The benchmark tests four things. The first is single-image identity: given reference photos of a garment, does a generated image contain that specific garment, with the same color, pattern, construction, and printed marks? The second is multiview consistency: when the same SKU is rendered across a set of views such as full body, close-up, back, and flat lay, is it the same garment in each one rather than a plausible garment in each one? The third is stability under editing, which measures how quickly identity drifts across a sequence of edits. The fourth is attribute fidelity, which checks whether machine-readable attributes such as color, pattern, neckline, sleeve, closure, and label text are preserved.
The benchmark is possible because of the structure the data layer provides. Every job carries the physical SKU it belongs to and the reference images it started from, grouped together so that an output can be compared against the exact garment it was meant to depict. On top of that structure we build a human-verified core: reference-and-output pairs judged by trained reviewers for whether the garment was held. Those judgments are the calibration data an identity benchmark needs, and the grouped structure is what makes them possible to collect at scale.
Automated metrics are only useful once they predict those human judgments. We segment the garment region in both the reference and the output, compare embeddings and color within that region, read label and logo text, and extract structured attributes. Each metric is calibrated against the human-verified core, and any metric that does not track human judgment is dropped rather than reported. The result is a single composite score for garment identity, supported by a breakdown of failure types such as color shift, pattern drift, logo corruption, and structural change.

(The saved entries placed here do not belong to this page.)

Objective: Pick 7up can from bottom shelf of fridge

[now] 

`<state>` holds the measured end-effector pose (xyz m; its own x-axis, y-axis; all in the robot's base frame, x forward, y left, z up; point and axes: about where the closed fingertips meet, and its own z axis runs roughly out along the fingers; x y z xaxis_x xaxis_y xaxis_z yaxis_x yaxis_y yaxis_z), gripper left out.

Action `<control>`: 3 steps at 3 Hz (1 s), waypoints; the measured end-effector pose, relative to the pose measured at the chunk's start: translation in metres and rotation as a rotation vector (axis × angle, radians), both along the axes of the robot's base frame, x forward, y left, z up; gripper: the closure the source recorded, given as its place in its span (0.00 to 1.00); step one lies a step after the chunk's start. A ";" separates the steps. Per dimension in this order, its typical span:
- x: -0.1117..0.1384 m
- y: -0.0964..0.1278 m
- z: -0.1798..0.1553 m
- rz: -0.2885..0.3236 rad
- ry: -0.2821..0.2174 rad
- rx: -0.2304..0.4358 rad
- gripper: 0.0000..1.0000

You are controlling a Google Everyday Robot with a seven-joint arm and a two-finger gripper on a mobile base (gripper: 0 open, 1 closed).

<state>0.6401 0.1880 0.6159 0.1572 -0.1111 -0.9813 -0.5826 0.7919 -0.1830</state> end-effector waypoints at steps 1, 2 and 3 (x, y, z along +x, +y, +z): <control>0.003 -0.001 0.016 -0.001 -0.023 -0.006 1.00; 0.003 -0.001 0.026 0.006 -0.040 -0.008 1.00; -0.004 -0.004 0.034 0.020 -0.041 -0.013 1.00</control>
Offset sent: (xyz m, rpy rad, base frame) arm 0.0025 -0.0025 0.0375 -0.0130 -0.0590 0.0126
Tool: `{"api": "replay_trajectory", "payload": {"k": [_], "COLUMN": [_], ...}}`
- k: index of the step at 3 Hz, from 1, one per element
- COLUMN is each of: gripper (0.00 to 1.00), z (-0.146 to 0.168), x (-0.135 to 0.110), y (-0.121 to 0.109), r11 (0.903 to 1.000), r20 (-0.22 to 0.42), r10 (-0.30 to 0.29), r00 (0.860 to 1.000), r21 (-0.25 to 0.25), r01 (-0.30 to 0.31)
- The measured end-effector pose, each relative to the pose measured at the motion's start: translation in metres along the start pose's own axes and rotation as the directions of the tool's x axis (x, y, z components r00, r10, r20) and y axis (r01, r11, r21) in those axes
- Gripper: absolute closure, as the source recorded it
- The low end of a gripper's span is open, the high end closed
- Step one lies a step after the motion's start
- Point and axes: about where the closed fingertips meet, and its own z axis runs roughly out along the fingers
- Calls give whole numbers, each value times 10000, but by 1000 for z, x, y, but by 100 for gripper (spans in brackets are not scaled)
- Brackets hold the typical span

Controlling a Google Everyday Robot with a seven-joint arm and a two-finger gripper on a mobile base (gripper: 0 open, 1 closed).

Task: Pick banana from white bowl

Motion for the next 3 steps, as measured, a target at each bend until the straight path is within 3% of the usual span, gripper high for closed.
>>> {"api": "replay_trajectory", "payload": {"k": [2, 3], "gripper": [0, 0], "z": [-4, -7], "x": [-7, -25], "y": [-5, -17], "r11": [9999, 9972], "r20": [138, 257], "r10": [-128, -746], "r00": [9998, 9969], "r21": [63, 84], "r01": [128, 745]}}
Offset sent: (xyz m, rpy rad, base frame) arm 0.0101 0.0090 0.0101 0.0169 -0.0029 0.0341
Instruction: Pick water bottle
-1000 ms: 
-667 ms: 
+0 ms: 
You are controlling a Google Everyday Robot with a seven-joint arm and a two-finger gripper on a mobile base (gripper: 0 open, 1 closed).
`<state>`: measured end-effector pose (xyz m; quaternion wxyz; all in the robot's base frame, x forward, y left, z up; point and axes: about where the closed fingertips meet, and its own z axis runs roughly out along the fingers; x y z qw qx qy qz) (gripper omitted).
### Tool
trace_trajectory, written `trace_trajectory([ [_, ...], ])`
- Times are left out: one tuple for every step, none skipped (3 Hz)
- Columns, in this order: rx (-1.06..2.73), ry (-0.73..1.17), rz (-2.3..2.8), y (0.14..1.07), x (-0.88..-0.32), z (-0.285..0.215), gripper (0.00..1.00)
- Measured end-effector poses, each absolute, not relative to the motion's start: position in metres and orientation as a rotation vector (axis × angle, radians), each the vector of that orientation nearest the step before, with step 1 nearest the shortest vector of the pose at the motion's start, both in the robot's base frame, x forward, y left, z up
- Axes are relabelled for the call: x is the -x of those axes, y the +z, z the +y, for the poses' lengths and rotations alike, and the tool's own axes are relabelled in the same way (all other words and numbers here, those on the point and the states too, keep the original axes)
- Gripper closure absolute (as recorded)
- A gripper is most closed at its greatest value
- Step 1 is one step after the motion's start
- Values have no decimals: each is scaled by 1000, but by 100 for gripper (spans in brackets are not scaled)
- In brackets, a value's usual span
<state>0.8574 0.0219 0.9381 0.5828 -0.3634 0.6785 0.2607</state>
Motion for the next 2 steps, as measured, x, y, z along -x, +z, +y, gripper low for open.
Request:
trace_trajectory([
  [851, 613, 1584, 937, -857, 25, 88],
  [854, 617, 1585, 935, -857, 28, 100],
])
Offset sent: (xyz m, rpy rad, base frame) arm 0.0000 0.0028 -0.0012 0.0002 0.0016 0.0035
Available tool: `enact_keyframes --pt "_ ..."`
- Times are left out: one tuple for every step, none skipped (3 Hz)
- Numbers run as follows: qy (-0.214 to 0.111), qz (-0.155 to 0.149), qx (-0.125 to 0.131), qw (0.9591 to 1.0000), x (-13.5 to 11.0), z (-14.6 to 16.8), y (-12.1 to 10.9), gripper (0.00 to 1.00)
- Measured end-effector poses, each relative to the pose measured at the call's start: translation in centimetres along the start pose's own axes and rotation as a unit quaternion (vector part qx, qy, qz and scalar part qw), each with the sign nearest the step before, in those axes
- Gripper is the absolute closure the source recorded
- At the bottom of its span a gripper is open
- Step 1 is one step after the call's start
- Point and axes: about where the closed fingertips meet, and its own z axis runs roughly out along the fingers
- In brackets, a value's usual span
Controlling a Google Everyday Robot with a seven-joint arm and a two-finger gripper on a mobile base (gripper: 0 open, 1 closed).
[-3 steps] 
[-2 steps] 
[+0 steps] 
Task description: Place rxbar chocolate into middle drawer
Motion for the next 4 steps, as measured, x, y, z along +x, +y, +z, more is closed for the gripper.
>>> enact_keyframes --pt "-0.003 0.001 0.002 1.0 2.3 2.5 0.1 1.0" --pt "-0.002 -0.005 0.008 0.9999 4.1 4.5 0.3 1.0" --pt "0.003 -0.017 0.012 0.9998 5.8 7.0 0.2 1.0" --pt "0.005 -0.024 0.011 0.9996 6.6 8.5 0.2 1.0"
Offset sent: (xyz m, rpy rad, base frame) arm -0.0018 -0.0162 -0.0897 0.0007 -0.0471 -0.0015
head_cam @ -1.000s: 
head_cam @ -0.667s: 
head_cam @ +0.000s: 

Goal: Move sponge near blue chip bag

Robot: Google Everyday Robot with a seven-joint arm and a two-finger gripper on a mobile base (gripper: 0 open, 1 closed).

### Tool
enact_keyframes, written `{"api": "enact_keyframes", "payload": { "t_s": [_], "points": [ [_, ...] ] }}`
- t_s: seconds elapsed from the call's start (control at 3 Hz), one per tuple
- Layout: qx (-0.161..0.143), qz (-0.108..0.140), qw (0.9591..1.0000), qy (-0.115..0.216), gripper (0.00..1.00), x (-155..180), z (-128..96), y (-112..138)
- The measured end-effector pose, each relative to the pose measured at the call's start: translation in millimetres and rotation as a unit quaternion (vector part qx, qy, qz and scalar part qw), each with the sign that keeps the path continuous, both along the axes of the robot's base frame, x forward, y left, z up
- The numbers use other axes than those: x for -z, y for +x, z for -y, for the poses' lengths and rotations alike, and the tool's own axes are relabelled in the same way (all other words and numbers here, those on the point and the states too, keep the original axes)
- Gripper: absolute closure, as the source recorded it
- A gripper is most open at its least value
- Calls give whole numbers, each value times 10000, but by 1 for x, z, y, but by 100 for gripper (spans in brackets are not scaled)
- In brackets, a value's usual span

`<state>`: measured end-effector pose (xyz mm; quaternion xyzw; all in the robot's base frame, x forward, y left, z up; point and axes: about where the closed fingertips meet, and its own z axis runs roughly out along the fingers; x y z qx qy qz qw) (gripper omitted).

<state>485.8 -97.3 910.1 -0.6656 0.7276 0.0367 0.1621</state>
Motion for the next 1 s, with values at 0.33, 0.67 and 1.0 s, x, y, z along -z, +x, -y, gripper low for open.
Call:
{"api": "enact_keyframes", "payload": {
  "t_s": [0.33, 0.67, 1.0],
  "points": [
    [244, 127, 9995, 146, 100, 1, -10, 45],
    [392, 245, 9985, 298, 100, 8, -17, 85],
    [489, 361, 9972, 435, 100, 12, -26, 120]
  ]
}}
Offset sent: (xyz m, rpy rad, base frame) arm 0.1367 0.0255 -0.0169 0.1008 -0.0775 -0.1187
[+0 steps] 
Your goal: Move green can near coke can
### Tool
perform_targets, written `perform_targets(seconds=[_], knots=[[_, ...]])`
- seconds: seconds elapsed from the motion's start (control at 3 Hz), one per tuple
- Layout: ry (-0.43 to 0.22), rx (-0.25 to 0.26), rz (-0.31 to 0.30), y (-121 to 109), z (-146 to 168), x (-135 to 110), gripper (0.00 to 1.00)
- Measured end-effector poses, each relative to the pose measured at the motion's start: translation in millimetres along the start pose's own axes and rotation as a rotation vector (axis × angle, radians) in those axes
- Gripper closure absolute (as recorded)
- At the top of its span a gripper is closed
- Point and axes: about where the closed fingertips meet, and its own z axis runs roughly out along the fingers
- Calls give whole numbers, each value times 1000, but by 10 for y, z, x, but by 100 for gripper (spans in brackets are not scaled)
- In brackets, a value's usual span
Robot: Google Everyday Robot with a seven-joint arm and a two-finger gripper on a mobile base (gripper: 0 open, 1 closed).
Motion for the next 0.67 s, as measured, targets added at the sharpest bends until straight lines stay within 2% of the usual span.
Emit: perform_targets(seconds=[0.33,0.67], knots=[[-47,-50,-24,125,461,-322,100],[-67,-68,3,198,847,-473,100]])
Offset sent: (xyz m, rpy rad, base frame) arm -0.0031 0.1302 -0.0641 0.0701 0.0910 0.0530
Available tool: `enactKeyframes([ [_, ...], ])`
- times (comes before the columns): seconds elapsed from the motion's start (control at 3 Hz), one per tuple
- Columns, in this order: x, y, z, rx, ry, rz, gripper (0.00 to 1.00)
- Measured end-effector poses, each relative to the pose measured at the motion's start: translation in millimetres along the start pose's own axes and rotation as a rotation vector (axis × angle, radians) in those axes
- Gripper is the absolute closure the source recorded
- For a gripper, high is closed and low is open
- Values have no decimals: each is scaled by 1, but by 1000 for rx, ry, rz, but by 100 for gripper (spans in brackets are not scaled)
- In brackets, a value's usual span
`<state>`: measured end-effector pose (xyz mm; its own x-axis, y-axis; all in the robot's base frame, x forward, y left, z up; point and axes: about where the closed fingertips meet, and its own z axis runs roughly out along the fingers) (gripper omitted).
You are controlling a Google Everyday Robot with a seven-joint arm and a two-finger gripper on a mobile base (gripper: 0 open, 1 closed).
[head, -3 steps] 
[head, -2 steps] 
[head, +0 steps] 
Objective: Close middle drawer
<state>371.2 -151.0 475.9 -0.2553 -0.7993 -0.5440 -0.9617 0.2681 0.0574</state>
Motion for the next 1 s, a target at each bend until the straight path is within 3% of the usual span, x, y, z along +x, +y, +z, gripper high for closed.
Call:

The benchmark carries a decision rule. If the best available general model stays below the human-acceptance threshold across consecutive frontier releases, that is the signal to train. If a frontier model clears the threshold on every part of the benchmark, the case for training is closed and we continue to buy inference. In both outcomes the graph, the benchmark, and the workflow remain ours.
We expect the lasting gap to appear in sets of images rather than in single images. Single-image identity is the area where frontier labs are improving fastest. Holding a garment consistent across an entire set of views is a different problem, because it requires the system to treat several images as one physical object, and that structure is present in our data and absent from data scraped at random.
Bamboo bench is in development. We plan to publish the methodology and the results of scoring frontier models as they become available.